> **EXERCISE AIM**:
Go through the records and show each line where the word "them" occurs.

[Data entries]

╭──

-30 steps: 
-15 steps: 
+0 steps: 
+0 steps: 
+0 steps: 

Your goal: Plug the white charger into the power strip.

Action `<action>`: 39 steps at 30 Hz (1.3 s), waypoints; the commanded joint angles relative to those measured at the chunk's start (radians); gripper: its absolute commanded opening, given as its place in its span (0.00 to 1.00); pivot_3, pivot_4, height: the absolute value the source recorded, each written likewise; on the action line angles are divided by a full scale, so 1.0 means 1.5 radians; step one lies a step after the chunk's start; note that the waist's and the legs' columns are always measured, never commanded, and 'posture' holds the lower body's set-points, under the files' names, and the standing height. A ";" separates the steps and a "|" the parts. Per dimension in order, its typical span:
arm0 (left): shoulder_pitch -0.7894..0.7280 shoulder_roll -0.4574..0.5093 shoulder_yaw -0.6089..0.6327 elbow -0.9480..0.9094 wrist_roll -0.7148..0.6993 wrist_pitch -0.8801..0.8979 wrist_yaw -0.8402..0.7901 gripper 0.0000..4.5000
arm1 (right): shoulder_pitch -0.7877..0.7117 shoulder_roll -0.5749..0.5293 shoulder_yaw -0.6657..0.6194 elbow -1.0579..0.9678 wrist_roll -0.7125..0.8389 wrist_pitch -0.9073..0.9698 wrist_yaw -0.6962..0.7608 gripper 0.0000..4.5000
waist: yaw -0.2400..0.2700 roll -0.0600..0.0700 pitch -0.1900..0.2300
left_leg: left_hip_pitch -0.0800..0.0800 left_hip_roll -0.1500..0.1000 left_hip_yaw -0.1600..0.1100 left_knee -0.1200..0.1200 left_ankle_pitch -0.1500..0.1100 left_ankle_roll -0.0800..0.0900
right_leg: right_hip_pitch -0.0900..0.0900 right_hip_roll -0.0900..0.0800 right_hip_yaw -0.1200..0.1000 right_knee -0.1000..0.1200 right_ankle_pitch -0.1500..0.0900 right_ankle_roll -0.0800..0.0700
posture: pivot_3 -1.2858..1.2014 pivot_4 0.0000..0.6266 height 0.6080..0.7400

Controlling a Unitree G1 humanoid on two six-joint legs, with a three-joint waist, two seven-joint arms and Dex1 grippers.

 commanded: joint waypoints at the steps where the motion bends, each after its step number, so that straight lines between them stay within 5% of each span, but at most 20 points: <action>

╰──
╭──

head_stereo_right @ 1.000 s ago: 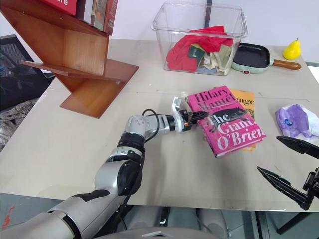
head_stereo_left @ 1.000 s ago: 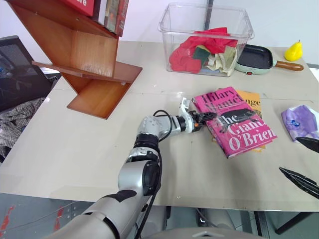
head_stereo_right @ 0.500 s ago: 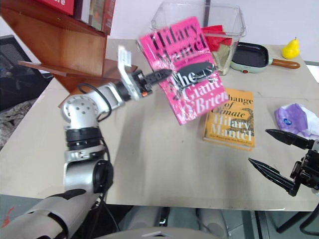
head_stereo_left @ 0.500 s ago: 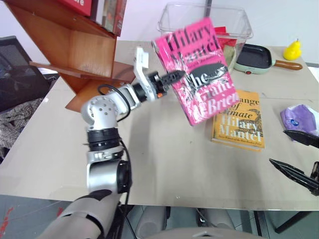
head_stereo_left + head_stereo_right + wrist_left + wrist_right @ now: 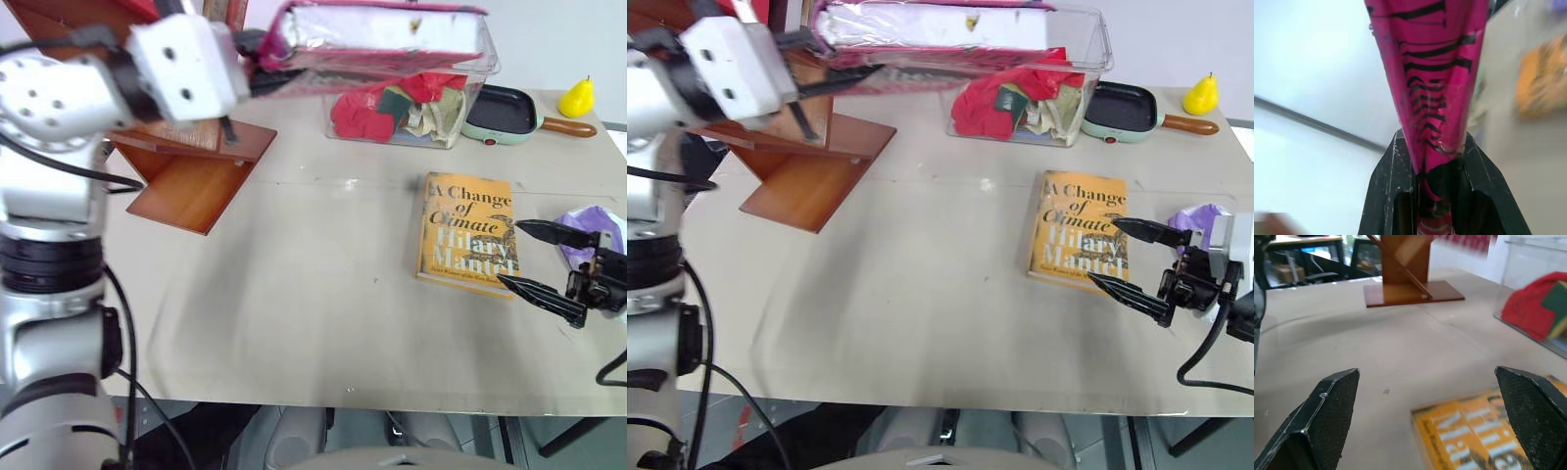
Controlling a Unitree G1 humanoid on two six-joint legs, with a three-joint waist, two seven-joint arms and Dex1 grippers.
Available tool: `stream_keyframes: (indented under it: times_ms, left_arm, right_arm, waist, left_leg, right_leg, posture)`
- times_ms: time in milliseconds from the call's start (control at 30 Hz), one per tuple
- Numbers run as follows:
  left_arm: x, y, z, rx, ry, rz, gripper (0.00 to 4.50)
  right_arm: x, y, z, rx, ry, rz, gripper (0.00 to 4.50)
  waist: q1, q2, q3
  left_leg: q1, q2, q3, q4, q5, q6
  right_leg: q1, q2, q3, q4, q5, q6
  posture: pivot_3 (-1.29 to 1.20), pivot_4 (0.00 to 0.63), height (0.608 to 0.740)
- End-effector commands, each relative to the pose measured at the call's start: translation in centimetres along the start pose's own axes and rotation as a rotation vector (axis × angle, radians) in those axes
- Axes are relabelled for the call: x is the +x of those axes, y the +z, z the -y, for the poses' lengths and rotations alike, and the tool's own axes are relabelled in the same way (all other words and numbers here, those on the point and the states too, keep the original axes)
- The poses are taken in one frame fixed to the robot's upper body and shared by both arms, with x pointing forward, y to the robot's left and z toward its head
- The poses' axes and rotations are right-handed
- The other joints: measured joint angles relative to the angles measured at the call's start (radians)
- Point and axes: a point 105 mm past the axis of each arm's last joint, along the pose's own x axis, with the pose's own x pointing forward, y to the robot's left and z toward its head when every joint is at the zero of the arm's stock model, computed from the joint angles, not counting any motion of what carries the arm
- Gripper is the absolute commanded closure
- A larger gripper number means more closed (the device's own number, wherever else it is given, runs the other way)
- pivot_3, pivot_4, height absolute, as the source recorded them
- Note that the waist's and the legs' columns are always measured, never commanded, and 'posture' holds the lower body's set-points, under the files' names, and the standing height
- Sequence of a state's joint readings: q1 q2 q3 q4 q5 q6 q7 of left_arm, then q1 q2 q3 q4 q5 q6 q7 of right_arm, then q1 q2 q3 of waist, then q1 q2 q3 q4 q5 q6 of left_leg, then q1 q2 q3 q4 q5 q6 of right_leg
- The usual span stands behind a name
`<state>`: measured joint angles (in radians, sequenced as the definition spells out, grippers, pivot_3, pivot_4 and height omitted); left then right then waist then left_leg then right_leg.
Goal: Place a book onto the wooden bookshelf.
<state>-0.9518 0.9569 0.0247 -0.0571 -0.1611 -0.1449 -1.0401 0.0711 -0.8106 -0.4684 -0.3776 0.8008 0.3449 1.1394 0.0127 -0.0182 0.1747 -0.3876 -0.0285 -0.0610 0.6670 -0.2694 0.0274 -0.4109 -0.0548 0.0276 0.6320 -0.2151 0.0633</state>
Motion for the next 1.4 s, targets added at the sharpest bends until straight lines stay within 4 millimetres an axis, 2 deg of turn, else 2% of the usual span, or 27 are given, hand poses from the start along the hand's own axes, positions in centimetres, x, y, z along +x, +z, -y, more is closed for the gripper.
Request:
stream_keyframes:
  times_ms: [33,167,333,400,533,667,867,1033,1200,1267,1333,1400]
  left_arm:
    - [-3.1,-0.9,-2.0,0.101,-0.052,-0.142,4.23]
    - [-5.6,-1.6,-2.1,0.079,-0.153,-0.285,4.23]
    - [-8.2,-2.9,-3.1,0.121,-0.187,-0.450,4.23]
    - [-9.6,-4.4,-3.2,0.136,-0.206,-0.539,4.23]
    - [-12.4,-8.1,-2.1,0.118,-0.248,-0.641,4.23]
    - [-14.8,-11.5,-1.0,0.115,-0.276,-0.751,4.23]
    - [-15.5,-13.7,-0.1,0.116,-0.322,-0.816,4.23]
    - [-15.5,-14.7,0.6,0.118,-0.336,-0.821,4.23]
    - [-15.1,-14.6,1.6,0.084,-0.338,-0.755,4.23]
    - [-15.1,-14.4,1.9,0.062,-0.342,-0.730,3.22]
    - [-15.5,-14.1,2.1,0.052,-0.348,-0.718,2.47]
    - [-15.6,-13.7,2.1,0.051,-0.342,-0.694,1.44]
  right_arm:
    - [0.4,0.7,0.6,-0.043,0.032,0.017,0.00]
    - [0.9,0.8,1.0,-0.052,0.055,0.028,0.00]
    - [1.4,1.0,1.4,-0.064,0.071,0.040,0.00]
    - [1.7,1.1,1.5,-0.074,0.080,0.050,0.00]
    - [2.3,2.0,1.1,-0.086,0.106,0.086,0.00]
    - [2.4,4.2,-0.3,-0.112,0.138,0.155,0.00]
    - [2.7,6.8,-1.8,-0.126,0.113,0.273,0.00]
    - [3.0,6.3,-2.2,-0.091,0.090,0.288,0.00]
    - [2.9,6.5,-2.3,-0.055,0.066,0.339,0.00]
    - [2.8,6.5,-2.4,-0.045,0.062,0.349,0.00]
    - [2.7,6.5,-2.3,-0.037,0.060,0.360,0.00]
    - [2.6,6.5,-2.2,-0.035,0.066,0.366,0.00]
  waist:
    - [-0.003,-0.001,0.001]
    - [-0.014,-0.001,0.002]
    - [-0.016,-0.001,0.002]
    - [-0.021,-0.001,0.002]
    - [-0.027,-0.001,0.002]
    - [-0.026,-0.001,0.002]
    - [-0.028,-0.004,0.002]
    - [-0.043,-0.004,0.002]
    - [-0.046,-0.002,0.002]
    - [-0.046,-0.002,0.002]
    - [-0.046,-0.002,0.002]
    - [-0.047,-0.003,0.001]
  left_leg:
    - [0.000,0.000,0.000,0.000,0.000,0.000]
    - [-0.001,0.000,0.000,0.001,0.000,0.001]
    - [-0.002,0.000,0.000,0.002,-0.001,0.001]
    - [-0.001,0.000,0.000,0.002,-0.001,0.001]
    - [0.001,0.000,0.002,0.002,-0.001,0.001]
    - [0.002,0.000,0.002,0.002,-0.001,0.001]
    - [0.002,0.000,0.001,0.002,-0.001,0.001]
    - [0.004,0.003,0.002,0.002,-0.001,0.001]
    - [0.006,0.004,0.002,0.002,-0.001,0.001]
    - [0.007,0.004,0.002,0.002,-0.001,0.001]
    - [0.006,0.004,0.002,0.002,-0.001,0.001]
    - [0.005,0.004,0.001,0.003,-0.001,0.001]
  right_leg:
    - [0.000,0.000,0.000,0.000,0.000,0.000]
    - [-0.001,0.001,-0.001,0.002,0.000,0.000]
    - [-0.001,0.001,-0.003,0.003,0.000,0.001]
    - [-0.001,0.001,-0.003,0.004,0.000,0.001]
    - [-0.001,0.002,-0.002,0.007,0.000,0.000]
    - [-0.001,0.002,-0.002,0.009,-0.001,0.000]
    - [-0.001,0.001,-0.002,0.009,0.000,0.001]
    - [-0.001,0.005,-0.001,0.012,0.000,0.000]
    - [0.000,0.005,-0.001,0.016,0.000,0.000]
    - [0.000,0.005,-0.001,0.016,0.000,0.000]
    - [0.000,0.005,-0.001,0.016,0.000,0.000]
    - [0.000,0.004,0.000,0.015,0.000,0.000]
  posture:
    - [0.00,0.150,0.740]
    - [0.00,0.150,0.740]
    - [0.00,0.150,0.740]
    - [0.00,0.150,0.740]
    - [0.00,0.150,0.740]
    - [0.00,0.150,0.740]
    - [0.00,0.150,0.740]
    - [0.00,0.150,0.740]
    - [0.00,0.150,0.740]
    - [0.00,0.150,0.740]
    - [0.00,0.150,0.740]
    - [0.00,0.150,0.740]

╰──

> **WRITTEN SOLUTION**:
 commanded: joint waypoints at the steps where the motion bends, each after its step number, so that straight lines between them stay within 5% of each span, but at most 20 points: <action>
- pivot_3, pivot_4, height absolute, as the source recorded them

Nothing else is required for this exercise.